:: What needs to be done ::
The entire listing below must be written out word for word.

:: Data ::
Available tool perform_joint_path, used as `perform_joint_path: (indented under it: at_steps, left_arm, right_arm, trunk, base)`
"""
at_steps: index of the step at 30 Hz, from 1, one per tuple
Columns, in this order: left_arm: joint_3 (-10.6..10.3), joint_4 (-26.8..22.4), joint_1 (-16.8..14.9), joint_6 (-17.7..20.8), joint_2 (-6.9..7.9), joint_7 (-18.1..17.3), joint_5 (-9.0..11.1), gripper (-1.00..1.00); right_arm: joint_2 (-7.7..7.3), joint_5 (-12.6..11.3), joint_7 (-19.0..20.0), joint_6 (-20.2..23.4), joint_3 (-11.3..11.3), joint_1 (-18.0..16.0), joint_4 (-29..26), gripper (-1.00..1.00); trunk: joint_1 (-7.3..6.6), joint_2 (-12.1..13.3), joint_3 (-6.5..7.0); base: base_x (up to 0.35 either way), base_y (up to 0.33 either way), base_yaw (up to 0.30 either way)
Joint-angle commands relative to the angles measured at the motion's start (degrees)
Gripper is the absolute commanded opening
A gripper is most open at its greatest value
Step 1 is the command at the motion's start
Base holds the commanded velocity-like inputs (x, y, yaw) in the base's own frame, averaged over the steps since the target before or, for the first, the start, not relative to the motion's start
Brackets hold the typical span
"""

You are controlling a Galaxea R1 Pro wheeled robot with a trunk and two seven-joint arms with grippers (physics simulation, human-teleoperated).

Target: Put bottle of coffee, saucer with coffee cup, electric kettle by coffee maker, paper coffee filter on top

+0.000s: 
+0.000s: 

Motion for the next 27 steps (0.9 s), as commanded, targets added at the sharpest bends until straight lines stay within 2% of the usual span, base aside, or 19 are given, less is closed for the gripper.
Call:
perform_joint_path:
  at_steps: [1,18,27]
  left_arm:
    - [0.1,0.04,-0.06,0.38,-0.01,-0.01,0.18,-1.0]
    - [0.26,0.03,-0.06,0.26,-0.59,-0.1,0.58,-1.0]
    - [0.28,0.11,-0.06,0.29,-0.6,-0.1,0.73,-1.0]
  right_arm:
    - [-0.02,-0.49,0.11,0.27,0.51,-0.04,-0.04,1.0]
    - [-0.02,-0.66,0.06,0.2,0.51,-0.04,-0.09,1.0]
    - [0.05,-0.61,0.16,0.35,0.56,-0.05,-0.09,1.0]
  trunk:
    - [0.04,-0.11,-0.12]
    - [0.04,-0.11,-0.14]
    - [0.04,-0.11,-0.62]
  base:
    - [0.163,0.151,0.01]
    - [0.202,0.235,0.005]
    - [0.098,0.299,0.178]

:: Solved exercise ::
Available tool perform_joint_path, used as `perform_joint_path: (indented under it: at_steps, left_arm, right_arm, trunk, base)`
"""
at_steps: index of the step at 30 Hz, from 1, one per tuple
Columns, in this order: left_arm: joint_3 (-10.6..10.3), joint_4 (-26.8..22.4), joint_1 (-16.8..14.9), joint_6 (-17.7..20.8), joint_2 (-6.9..7.9), joint_7 (-18.1..17.3), joint_5 (-9.0..11.1), gripper (-1.00..1.00); right_arm: joint_2 (-7.7..7.3), joint_5 (-12.6..11.3), joint_7 (-19.0..20.0), joint_6 (-20.2..23.4), joint_3 (-11.3..11.3), joint_1 (-18.0..16.0), joint_4 (-29..26), gripper (-1.00..1.00); trunk: joint_1 (-7.3..6.6), joint_2 (-12.1..13.3), joint_3 (-6.5..7.0); base: base_x (up to 0.35 either way), base_y (up to 0.33 either way), base_yaw (up to 0.30 either way)
Joint-angle commands relative to the angles measured at the motion's start (degrees)
Gripper is the absolute commanded opening
A gripper is most open at its greatest value
Step 1 is the command at the motion's start
Base holds the commanded velocity-like inputs (x, y, yaw) in the base's own frame, averaged over the steps since the target before or, for the first, the start, not relative to the motion's start
Brackets hold the typical span
"""

You are controlling a Galaxea R1 Pro wheeled robot with a trunk and two seven-joint arms with grippers (physics simulation, human-teleoperated).

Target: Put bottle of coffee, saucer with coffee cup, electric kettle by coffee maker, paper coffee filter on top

+0.000s: 
+0.000s: 

Motion for the next 27 steps (0.9 s), as commanded, targets added at the sharpest bends until straight lines stay within 2% of the usual span, base aside, or 19 are given, less is closed for the gripper.
Call:
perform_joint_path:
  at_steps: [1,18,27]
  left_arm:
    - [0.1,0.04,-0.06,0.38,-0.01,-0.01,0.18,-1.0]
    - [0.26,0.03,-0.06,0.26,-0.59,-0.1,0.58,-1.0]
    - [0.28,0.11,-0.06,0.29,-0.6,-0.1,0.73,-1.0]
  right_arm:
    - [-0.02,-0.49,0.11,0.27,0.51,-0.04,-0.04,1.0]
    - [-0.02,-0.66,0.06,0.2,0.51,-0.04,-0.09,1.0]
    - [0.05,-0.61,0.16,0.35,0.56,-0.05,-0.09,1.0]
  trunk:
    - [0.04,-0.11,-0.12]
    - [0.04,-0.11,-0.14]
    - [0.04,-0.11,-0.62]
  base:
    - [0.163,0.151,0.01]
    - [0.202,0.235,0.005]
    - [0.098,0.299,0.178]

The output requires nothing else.